Bacterial cells were harvested by centrifugation at 5,000 RPM for 10 min at 4°C, and the cell pellet was subsequently resuspended in 20 mM Tris buffer pH 8.0 containing 150 mM NaCl buffer. Cells were lysed by sonication and cell debris was removed by ultracentrifugation at 40,000 RPM for 1 h and 4°C. All subsequent purification steps were carried out on an AKTA FPLC (Pharmacia Biosciences). The clarified lysate was loaded onto a 5 mL HisTrap FF Ni-NTA column (GE) equilibrated with the resuspension buffer. The column was subsequently washed with resuspension 100 mL buffer containing 20 mM imidazole, and protein was eluted using resuspension buffer containing 500 mM imidazole. Fractions containing protein were pooled and desalted to remove imidazole by gel filtration on a 50 mL BioScale P-6 column (BioRad) using resuspension buffer as the eluant.

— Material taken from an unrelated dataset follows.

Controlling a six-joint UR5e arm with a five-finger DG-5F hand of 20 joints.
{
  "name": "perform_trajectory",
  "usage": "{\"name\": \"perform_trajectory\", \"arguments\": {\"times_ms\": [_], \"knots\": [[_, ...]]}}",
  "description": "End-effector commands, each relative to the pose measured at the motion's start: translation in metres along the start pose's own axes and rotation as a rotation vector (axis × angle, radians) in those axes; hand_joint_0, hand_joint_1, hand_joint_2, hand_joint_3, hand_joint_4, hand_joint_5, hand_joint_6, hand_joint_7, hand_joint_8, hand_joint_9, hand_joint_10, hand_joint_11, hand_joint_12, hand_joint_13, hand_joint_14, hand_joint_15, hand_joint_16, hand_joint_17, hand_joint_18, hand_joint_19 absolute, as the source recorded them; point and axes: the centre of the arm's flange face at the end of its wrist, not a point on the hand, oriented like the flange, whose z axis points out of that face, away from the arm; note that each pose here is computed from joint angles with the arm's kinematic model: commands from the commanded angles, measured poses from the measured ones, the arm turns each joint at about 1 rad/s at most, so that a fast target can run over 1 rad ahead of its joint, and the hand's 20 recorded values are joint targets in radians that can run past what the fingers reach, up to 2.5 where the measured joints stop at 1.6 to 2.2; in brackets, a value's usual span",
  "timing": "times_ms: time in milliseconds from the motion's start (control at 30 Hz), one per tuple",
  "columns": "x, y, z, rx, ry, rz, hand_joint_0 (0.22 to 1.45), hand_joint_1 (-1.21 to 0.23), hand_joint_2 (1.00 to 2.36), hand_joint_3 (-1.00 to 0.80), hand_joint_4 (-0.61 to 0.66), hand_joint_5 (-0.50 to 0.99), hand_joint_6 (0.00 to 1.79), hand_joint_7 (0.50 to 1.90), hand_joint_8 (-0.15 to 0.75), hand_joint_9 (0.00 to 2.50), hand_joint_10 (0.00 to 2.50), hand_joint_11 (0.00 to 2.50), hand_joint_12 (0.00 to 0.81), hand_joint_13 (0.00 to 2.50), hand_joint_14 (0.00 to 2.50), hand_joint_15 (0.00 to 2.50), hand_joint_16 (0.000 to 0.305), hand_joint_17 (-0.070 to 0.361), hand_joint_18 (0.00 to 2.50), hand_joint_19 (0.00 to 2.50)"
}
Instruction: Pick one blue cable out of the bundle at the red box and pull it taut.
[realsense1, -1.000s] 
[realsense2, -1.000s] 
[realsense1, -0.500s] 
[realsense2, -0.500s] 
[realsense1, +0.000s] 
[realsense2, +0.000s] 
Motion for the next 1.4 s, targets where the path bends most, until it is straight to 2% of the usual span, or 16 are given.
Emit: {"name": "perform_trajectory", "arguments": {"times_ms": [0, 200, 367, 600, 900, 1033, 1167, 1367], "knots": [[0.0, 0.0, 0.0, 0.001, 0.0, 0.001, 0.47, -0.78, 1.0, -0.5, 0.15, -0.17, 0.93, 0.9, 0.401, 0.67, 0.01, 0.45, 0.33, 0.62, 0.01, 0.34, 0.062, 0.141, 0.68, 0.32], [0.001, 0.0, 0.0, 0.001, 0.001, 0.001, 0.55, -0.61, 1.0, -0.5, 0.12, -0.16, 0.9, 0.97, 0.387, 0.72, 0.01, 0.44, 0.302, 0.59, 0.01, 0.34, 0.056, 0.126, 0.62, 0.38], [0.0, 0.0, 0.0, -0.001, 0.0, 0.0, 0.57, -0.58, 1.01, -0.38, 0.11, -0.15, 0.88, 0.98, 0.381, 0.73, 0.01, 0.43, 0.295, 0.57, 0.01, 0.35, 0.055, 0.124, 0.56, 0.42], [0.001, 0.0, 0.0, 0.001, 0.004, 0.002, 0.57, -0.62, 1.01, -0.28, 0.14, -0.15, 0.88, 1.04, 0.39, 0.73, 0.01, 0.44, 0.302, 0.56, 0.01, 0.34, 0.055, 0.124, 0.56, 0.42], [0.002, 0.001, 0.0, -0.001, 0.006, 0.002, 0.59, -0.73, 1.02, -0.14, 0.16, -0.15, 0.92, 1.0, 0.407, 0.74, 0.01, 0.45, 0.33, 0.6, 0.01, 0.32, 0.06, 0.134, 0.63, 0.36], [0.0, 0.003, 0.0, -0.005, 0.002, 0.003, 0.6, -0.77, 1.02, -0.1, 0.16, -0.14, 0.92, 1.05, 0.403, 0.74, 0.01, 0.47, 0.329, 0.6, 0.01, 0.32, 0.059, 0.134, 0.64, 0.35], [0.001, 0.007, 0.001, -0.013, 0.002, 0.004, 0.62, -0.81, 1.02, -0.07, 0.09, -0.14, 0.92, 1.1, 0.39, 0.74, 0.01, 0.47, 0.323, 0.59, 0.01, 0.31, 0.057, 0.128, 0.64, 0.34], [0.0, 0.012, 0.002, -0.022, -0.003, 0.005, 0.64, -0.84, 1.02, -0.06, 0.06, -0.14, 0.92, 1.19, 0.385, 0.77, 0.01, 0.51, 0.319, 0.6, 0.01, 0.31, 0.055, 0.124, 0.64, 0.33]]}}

The Gβ1-His tag was removed using 1 mg of His-TEV protease per 30 mg of protein. Gβ1-His tag AsLov2 was incubated with His-TEV protease overnight at 4°C on a rocking platform. The Gβ1-His tag and His-TEV were separated from AsLOV2 using a 5 mL HisTrap FF column equilibrated with 20 mM Tris buffer pH 8.0 containing 150 mM NaCl. Fractions containing AsLOV2 were collected, pooled, and concentrated to 2 mL using a 10 kDa MWCO concentrator (Amicon), and the protein was then exchanged into 50 mM sodium phosphate buffer pH 7.0 containing 150 mM NaCl and 6 mM sodium azide by size-exclusion chromatography on Superdex-75 16/60 column equilibrated with the phosphate buffer. The protein was concentrated to 500 μM using a 10 kDa MWCO concentrator for the NMR spectroscopy experiments. Protein purity was >95% by SDS-PAGE.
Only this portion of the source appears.